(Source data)
□ □ □ □

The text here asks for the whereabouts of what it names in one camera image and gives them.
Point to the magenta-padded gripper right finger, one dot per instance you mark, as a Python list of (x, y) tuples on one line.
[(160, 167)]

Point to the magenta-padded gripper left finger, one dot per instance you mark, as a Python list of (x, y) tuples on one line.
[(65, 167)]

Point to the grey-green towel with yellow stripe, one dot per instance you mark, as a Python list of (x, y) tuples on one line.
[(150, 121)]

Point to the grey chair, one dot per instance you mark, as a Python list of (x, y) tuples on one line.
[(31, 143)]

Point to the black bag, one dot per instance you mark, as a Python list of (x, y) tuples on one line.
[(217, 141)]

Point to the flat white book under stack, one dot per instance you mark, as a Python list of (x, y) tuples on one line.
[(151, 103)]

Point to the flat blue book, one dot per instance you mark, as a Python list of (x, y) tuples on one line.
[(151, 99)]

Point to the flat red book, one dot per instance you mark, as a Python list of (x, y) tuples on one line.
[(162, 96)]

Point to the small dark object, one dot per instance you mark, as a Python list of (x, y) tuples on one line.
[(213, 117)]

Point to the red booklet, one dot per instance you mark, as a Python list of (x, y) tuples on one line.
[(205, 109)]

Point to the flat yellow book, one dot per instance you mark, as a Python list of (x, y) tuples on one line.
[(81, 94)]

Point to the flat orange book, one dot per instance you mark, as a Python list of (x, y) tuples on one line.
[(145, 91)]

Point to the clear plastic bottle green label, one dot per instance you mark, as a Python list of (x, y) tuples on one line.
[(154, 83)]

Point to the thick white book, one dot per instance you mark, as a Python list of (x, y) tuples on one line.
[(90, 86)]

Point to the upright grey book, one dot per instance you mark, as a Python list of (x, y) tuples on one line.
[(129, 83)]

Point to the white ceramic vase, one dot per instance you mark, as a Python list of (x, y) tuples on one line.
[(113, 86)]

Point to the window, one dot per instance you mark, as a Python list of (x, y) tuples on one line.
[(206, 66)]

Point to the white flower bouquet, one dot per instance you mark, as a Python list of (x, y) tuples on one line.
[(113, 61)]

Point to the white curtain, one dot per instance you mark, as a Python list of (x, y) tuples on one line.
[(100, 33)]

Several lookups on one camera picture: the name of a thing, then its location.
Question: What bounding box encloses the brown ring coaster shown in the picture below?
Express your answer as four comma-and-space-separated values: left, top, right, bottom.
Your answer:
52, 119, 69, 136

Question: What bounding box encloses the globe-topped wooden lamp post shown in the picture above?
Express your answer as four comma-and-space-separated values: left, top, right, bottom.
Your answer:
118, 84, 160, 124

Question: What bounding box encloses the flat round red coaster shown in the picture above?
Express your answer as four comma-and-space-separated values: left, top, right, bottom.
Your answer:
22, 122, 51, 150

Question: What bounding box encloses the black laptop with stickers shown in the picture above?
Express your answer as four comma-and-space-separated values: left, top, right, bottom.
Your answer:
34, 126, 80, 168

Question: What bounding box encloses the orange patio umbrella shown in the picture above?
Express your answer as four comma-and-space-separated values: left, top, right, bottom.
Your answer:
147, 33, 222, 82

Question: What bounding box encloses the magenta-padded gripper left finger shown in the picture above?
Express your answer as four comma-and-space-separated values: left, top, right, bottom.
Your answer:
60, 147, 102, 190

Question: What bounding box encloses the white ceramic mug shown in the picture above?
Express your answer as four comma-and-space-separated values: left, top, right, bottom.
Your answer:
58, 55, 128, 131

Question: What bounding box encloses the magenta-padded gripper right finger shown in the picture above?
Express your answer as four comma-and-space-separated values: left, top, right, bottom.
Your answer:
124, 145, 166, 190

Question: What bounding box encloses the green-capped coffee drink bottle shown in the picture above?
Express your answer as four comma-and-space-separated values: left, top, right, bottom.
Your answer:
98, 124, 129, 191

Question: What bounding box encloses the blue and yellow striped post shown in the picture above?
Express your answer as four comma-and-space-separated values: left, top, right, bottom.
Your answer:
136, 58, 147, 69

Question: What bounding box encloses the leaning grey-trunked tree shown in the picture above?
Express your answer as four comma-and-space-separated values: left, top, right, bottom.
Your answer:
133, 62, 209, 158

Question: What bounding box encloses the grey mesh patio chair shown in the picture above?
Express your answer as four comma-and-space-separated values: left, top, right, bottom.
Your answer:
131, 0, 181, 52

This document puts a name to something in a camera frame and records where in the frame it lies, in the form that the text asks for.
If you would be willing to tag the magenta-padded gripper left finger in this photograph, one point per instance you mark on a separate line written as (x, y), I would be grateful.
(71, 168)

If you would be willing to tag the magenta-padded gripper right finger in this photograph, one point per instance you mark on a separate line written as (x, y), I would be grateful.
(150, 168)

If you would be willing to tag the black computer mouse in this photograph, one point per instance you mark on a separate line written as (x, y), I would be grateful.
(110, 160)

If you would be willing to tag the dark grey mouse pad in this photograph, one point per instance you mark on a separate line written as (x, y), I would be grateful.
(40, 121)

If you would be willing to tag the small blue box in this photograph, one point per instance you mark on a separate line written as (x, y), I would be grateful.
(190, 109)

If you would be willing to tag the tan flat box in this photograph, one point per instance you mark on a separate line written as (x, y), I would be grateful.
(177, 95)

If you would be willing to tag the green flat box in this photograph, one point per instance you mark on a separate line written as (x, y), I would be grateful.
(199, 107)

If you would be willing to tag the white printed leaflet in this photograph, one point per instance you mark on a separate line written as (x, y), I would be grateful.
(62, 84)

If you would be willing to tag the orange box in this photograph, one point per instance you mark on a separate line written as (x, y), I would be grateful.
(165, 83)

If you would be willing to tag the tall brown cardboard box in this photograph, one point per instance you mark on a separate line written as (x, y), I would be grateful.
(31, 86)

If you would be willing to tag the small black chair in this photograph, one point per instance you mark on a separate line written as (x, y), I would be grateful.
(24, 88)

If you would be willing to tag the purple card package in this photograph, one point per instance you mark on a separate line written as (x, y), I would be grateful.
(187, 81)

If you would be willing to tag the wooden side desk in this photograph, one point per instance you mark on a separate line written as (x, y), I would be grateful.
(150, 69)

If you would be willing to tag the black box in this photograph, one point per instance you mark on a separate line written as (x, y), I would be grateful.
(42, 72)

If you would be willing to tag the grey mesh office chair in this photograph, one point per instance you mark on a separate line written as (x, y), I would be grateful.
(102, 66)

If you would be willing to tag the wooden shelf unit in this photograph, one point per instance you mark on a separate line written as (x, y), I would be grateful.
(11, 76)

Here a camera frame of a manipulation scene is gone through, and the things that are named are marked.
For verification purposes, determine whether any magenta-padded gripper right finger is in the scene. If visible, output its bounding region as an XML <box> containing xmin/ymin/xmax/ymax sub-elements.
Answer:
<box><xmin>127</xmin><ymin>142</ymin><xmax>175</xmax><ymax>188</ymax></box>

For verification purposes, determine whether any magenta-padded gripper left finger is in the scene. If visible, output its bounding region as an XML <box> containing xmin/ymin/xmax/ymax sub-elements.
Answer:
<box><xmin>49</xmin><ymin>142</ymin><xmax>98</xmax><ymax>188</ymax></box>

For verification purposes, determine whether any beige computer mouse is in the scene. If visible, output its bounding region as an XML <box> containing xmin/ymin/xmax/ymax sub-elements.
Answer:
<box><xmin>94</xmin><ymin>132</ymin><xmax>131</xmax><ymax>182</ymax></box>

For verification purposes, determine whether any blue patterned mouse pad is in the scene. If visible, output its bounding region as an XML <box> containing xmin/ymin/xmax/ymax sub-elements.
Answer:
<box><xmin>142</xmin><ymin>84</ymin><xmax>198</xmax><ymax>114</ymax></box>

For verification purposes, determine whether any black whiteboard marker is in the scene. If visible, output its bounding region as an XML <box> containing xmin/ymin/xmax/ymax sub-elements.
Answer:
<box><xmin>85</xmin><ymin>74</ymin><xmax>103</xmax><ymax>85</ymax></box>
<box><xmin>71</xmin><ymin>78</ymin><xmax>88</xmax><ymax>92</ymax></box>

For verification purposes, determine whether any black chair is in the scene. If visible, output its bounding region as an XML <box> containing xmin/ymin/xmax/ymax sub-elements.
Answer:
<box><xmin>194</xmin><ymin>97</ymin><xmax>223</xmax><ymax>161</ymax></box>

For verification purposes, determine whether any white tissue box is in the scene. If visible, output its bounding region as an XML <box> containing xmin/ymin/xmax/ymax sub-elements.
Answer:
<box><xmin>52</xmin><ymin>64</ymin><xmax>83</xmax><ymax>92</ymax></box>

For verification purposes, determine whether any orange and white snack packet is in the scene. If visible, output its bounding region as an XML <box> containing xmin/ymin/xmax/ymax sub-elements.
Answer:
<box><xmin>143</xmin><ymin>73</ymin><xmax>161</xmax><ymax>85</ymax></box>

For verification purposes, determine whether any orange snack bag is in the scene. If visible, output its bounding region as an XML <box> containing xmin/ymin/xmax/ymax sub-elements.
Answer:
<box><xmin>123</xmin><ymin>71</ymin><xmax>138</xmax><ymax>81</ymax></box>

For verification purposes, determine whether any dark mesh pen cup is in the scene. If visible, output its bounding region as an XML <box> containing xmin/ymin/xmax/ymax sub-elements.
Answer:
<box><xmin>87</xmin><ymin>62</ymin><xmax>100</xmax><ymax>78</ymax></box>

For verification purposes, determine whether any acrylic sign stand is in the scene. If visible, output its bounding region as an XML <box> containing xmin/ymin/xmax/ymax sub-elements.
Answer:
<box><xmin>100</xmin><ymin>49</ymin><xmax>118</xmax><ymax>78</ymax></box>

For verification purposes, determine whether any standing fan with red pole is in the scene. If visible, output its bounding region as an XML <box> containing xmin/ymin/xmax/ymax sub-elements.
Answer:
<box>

□ □ □ □

REQUIREMENT: Pull out all lines in the data above that include "coaster".

THE COMPLETED TASK:
Question: What bounding box encloses the brown ring coaster shown in the picture below?
Question: What bounding box encloses the flat round red coaster shown in the picture above?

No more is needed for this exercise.